UPDATE: There was an upset on the Hamilton County School Board in the race for the district 8 seat Thursday night.

David Testerman was leading in the numbers for most of the night, but around 10:00 pm, it all changed.

Challenger Tucker McClendon, the 23-year-old with no political experience, unseated the incumbent by 132 votes.

McClendon said he’s excited to get to work and bring in fresh ideas.

He would like to focus on school safety and bring SRO’s into all schools.

Testerman said the results show what people in district 8 want.

“I cannot be more thankful for the people who have voted for me. It’s been a very honoring and humbling day at the polls. We have 7 precincts in District 8 and I was at them 3 or 4 times,” McClendon said.

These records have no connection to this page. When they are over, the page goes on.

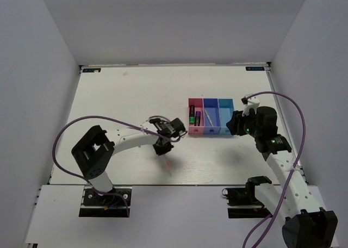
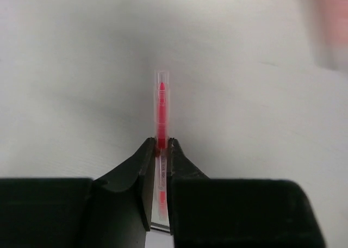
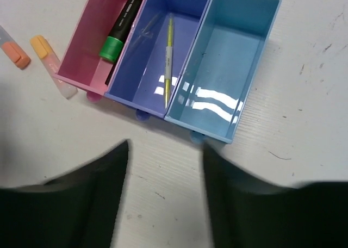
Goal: Sort the stationery into containers
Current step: Pick up the pen from the center of the board, then place the pen in the storage box.
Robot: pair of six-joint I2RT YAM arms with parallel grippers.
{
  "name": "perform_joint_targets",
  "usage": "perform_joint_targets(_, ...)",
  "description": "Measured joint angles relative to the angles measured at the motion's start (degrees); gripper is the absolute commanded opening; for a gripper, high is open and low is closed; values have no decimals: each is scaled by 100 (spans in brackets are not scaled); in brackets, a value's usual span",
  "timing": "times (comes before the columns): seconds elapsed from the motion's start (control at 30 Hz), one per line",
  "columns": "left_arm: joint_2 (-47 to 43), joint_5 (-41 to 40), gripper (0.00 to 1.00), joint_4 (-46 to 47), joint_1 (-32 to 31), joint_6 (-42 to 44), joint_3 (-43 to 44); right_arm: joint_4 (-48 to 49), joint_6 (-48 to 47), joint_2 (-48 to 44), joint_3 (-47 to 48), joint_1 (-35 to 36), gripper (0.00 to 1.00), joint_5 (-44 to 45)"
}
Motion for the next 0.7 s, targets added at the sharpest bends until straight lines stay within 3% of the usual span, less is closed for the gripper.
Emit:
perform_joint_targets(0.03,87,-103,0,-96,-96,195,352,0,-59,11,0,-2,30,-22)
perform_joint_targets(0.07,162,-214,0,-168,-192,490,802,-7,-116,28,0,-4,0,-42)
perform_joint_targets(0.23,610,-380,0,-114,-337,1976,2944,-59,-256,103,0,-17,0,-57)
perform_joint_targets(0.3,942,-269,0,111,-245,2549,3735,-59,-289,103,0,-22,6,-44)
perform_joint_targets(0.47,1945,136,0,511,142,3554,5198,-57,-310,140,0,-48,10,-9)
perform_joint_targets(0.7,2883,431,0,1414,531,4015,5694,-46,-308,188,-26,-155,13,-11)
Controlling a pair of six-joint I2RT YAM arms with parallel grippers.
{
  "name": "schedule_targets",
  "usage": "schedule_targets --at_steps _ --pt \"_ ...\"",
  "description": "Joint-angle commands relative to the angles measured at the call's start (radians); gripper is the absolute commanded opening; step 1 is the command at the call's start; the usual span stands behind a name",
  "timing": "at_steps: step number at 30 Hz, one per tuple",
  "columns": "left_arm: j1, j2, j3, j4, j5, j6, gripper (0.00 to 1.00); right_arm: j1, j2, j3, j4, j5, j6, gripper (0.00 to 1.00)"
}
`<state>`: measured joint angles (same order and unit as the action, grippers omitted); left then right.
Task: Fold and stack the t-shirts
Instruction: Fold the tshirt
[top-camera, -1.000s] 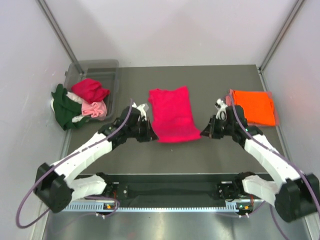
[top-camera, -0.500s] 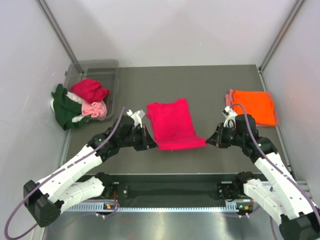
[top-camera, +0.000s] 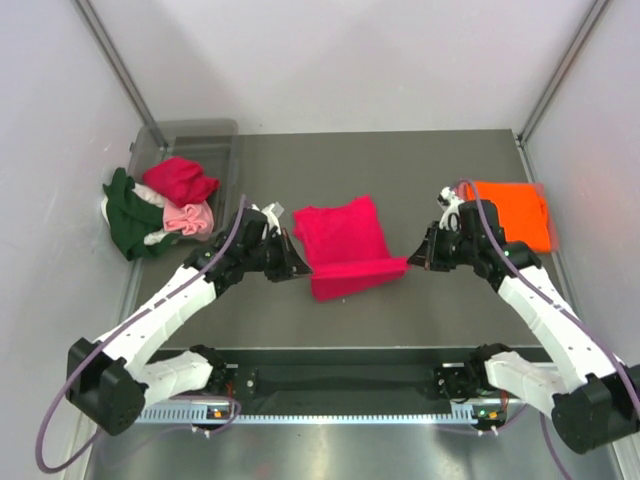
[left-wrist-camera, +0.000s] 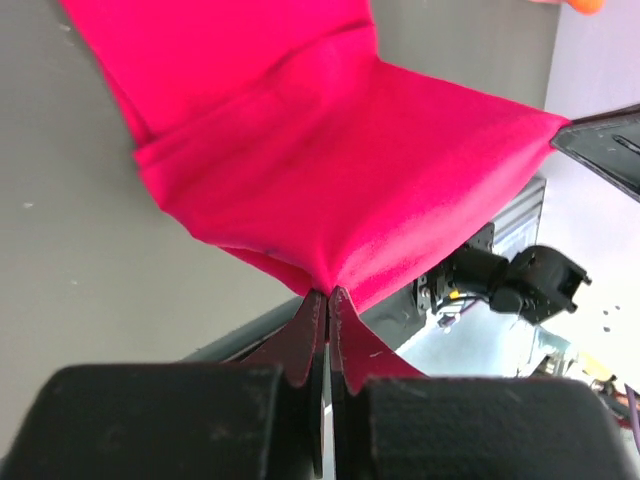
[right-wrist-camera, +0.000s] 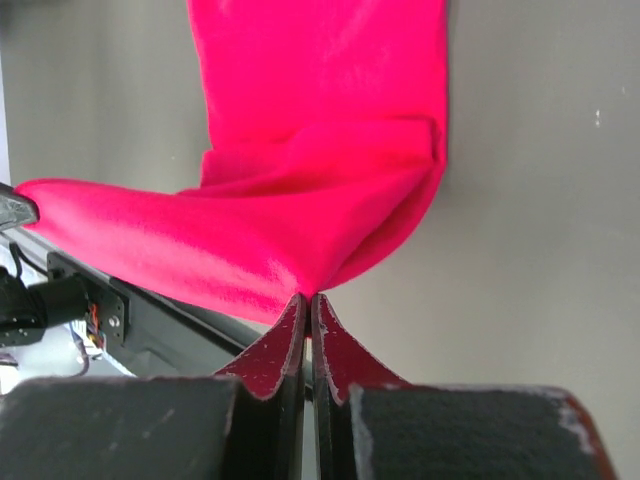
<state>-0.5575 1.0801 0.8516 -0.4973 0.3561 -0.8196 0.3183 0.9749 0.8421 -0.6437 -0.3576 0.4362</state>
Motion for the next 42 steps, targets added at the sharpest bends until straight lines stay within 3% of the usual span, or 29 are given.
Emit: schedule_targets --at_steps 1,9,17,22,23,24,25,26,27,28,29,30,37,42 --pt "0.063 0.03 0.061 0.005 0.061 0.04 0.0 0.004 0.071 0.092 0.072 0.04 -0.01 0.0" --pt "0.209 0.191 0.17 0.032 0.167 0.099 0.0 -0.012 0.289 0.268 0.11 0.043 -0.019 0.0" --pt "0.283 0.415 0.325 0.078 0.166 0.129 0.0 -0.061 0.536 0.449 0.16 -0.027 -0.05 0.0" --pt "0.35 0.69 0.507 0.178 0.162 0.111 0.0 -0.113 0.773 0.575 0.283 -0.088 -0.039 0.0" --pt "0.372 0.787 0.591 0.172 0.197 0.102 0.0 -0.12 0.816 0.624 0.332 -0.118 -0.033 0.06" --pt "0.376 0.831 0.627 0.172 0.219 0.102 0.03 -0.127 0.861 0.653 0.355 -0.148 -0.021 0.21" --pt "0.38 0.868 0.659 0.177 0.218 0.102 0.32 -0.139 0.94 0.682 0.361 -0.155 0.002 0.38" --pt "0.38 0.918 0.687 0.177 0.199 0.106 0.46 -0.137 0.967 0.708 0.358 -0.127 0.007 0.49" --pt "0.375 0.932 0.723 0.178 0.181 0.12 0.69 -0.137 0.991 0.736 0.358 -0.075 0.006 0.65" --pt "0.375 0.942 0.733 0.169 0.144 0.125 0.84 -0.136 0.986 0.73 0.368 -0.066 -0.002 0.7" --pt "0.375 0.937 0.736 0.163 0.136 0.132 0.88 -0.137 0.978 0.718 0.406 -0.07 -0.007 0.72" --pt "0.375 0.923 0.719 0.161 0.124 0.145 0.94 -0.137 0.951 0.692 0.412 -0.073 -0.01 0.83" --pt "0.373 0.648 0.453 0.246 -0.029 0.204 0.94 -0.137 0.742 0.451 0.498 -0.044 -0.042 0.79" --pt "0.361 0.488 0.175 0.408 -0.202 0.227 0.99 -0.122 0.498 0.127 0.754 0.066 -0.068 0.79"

“Tucker McClendon has worked as hard as any candidate I’ve ever seen. I can’t say anything negative about him. He a real decent kid,” Testerman said.

Testerman has held the seat since 2010.

Some of the votes in this district were impacted by a problem discovered earlier this week with district lines drawn. It’s unclear if there will be another race.

PREVIOUS STORY: At a time where voter turnout for younger generations is at an all time low, Hamilton County is seeing a push for a fresh perspective in local politics. 

“We're tired of this good ole boy system and we don't want to wait our turn to fix the problems. We want to fix them for our kids,” District 8 school board candidate Tucker McClendon said. 

McClendon and D’Andre Anderson are the youngest candidates vying for seats on the Hamilton County school board. They believe change is needed to move schools forward. 

“We were let down. A lot of the community was hurt to see that a broken promise was made and that fueled my engine. There are a lot of facilities in District 9 that are not in good shape at all,” District 9 school board candidate D’Andre Anderson said. 

Both District 8 and District 9 incumbents said it’s uplifting to see the younger generation interested in local politics and wanting to get involved in their communities. 

“It says that more of them have an interest in what's going on and I think that's a very healthy thing,” District 9 school board incumbent Steve Highlander said.

Although they hope voters will choose experience over new blood. 

“I hope the ones that are running can get their friends out to vote. That's going to be important for our future,” District 8 school board incumbent David Testerman said.